## What is required:
The whole listing below needs to be duplicated exactly, pictures aside.

══ Data extract

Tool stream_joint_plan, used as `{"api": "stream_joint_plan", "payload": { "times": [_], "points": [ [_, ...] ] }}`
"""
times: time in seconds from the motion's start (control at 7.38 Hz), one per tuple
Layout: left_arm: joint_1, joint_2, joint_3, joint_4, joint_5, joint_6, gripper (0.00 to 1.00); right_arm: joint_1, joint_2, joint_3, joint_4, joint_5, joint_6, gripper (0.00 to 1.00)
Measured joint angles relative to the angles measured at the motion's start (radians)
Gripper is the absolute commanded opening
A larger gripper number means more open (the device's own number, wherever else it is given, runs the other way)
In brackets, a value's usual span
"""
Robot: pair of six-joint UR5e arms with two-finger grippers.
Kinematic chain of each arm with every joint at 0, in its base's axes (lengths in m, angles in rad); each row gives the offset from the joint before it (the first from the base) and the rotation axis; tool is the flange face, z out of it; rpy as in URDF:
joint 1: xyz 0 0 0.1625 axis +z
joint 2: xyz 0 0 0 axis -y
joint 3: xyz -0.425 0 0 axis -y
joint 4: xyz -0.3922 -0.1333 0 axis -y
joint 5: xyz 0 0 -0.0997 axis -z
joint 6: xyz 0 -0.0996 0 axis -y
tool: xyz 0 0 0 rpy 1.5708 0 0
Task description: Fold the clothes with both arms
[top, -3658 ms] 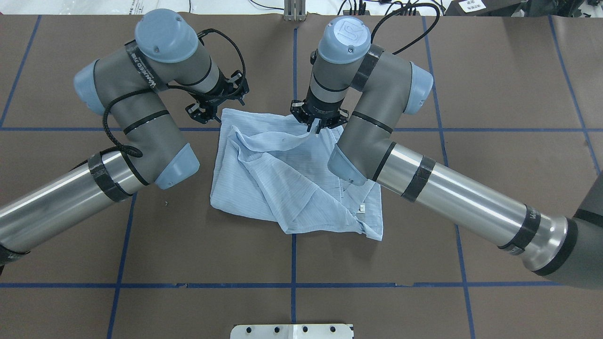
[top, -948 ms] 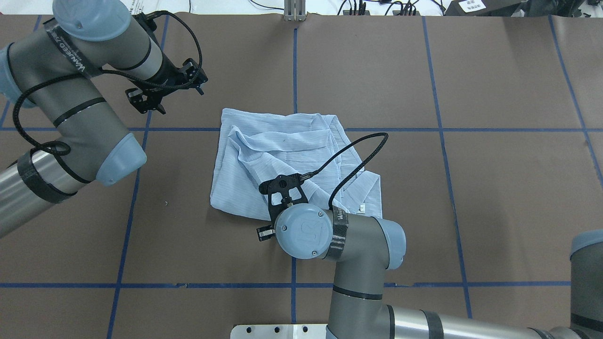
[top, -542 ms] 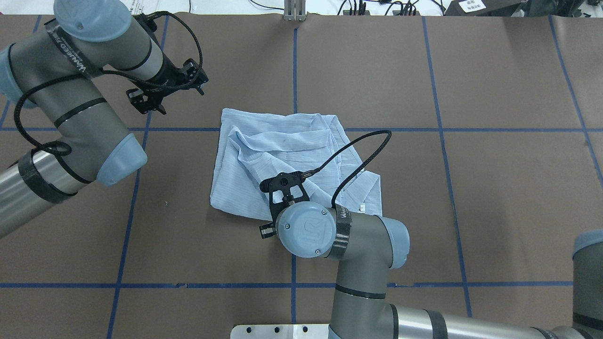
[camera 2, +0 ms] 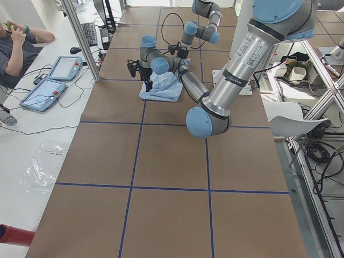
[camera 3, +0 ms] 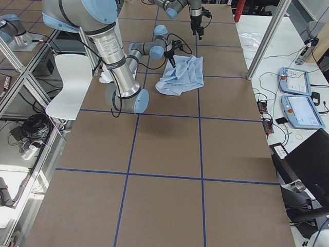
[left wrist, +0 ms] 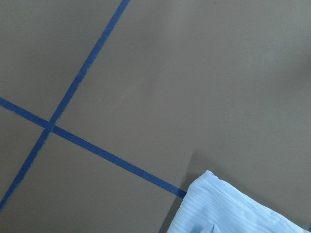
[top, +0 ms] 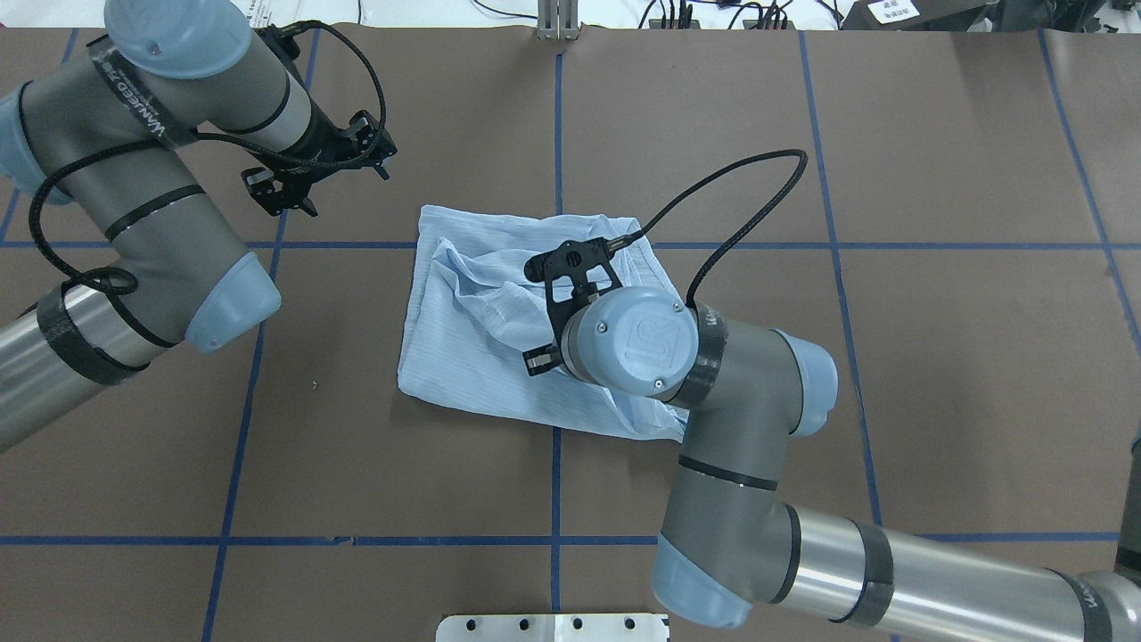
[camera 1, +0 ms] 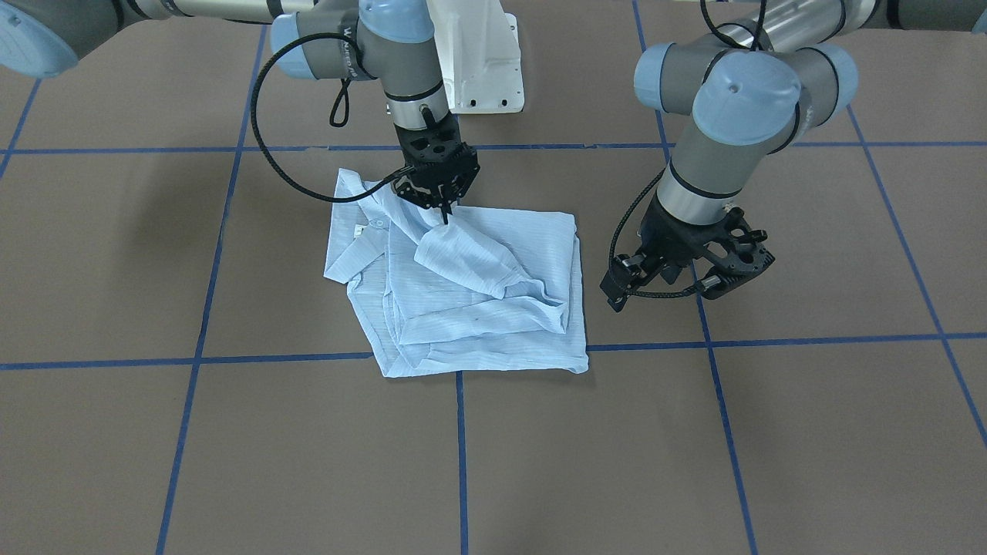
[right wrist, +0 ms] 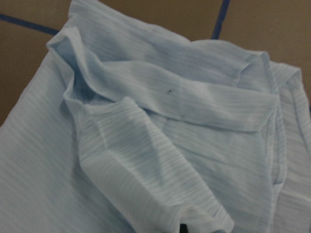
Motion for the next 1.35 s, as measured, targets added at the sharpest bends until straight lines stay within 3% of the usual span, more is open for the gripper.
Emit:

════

## Reply to the exercise:
Tool stream_joint_plan, used as `{"api": "stream_joint_plan", "payload": { "times": [_], "points": [ [_, ...] ] }}`
"""
times: time in seconds from the motion's start (control at 7.38 Hz), one per tuple
Layout: left_arm: joint_1, joint_2, joint_3, joint_4, joint_5, joint_6, gripper (0.00 to 1.00); right_arm: joint_1, joint_2, joint_3, joint_4, joint_5, joint_6, gripper (0.00 to 1.00)
Measured joint angles relative to the angles measured at the motion's start (radians)
Gripper is the absolute commanded opening
A larger gripper number means more open (the device's own number, wherever else it is given, runs the other way)
In brackets, a value's usual span
"""
Robot: pair of six-joint UR5e arms with two-finger grippers.
Kinematic chain of each arm with every joint at 0, in its base's axes (lengths in m, angles in rad); each row gives the offset from the joint before it (the first from the base) and the rotation axis; tool is the flange face, z out of it; rpy as in URDF:
joint 1: xyz 0 0 0.1625 axis +z
joint 2: xyz 0 0 0 axis -y
joint 3: xyz -0.425 0 0 axis -y
joint 4: xyz -0.3922 -0.1333 0 axis -y
joint 5: xyz 0 0 -0.0997 axis -z
joint 6: xyz 0 -0.0996 0 axis -y
tool: xyz 0 0 0 rpy 1.5708 0 0
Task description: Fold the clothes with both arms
[top, -3658 ms] 
[top, -948 ms] 
[top, -542 ms] 
[camera 2, +0 ms] 
[camera 3, +0 ms] 
[left wrist, +0 ms] 
[top, +0 ms] 
[camera 1, +0 ms] 
[right wrist, +0 ms] 
Motion for the next 1.35 s, as measured, targets added at the sharpest bends until straight lines stay within 3% of the usual span, more is open for the gripper.
Emit:

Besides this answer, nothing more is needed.